(Work order)
Restate the listing below word for word, and leave its pictures behind.

◆ ◆ ◆ ◆

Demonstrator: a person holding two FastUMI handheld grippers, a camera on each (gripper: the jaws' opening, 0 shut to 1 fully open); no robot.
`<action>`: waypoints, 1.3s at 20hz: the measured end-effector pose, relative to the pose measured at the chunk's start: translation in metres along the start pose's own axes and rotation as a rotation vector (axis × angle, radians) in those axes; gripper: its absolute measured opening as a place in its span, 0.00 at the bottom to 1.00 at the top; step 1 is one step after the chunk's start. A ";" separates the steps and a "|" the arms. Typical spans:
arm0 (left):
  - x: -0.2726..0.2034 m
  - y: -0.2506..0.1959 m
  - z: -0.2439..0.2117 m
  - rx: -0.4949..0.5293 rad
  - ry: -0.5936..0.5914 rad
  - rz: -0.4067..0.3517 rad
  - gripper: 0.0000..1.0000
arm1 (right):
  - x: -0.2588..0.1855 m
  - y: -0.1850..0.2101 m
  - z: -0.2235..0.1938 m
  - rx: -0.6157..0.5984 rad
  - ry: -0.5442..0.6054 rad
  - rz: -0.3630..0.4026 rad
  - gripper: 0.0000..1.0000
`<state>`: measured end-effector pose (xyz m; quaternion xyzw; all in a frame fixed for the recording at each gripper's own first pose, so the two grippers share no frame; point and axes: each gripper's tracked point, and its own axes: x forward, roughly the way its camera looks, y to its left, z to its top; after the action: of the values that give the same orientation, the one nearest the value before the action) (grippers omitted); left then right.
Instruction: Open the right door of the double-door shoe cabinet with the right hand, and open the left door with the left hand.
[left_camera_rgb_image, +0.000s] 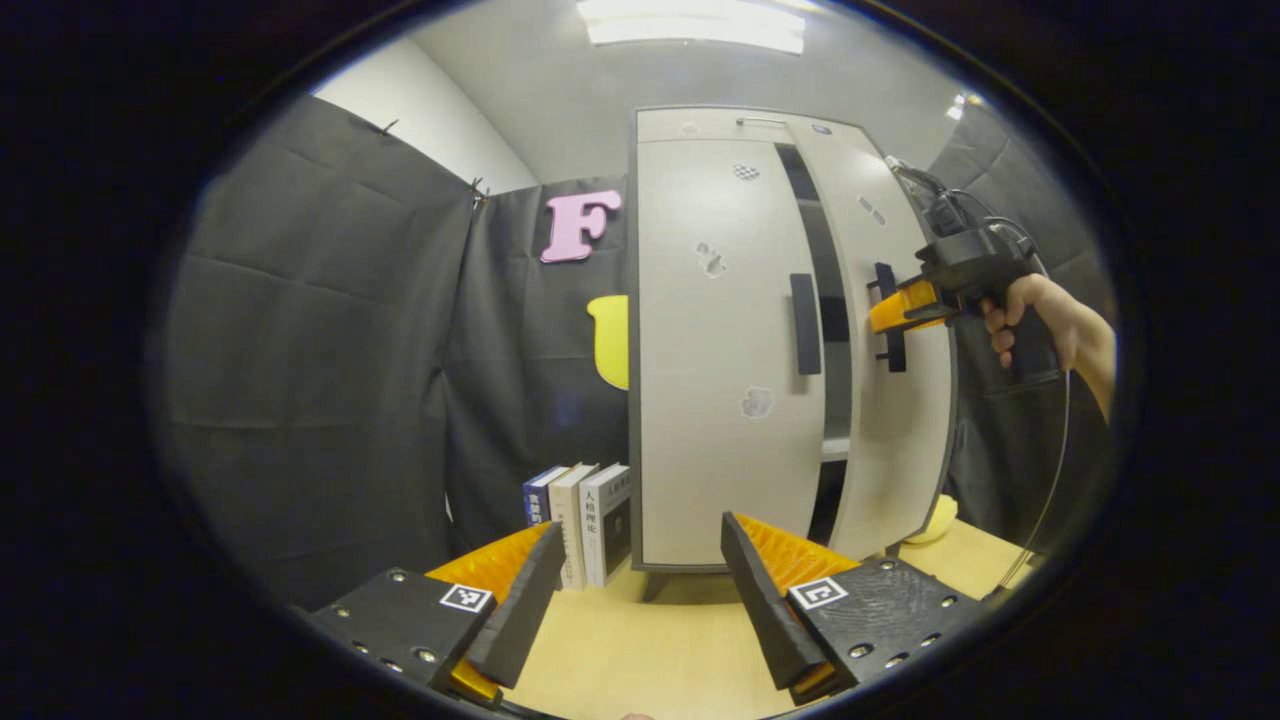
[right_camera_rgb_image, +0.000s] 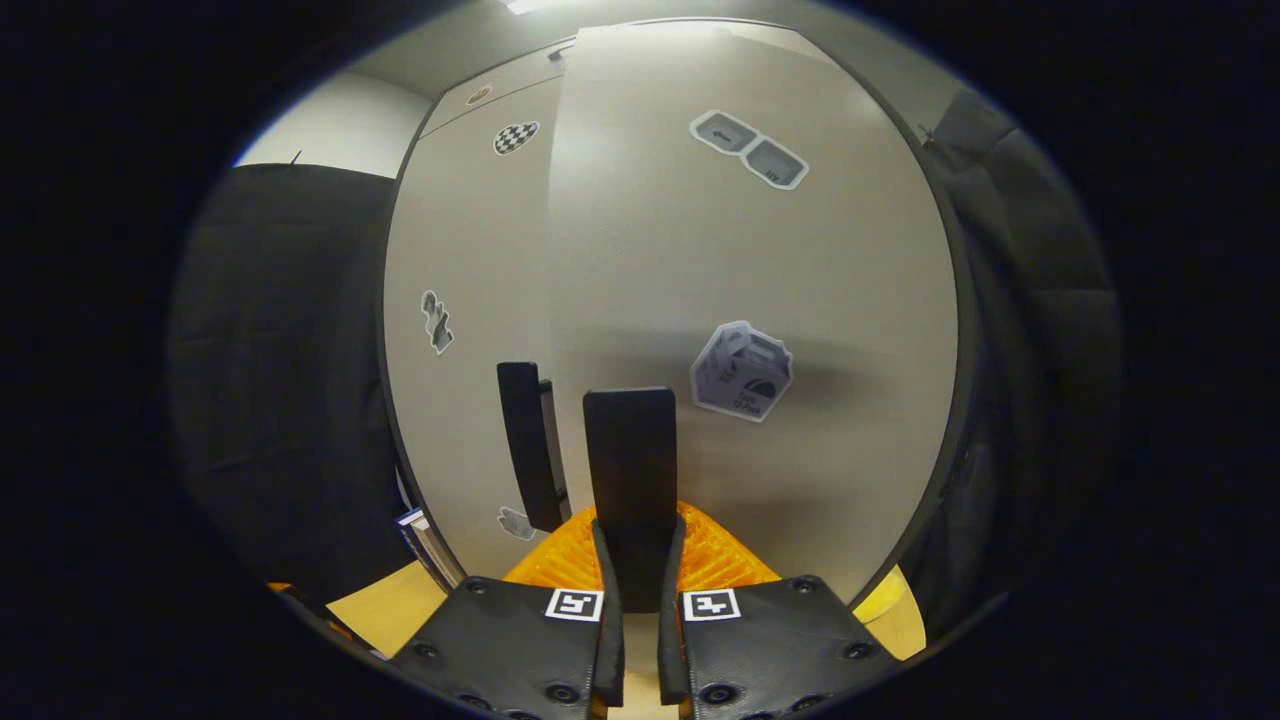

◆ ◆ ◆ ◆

(Output for this task)
Demonstrator: a person holding two FastUMI handheld grippers, a camera on each (gripper: the jaws' opening, 0 shut to 1 fully open); no robot.
`<action>`: waypoints, 1.3s at 20hz: the measured end-effector pose, relative to the pose measured at the chunk's start: translation in metres along the start pose's own axes and rotation as a rotation vector (axis × angle, radians) in those axes; gripper: its absolute measured opening as a place in its span, 0.00 at the bottom to 1.00 at the top; step 1 is one step after the chunk's start. A ";" separates the steps and a "|" the arms. Typical spans:
arm0 (left):
  - x: -0.2726..0.2034 m
  - y: -0.2506..0.1959 m
  - z: -0.2439..0.2117 m
  - rx: -0.4949..0.5293 rad
  - ry: -0.5936..0.5914 rad
  - rz: -0.4067..0.3517 rad
  - gripper: 0.0000..1.0000
arm1 (right):
  - x: -0.2588..0.1855 m
  - y: -0.1850..0.2101 m
  - z: -0.2235..0.1938 m
  - rx: -0.6157..0.5984 rad
  - ry: -0.5442..0.6054 rad
  - rz: -0.3630..0.4026 rad
  - gripper: 0.0000..1.0000
`<state>`: measured end-effector pose (xyz m; quaternion xyzw; all in a frame fixed for the recording at each gripper's own first pose, so the two grippers share no frame; point and axes: each gripper's tracked point, and its own axes: x forward, roughly the way its camera looks, y to its left, z to its top; after the action: of the values that give the same orientation, the one nearest the value before the action) (grippers omitted); left then right.
Instruction: Open the right door of the double-door shoe cabinet with the right hand, and open the left door with the left hand.
[left_camera_rgb_image, +0.000s] 
[right_camera_rgb_image, +0.000s] 

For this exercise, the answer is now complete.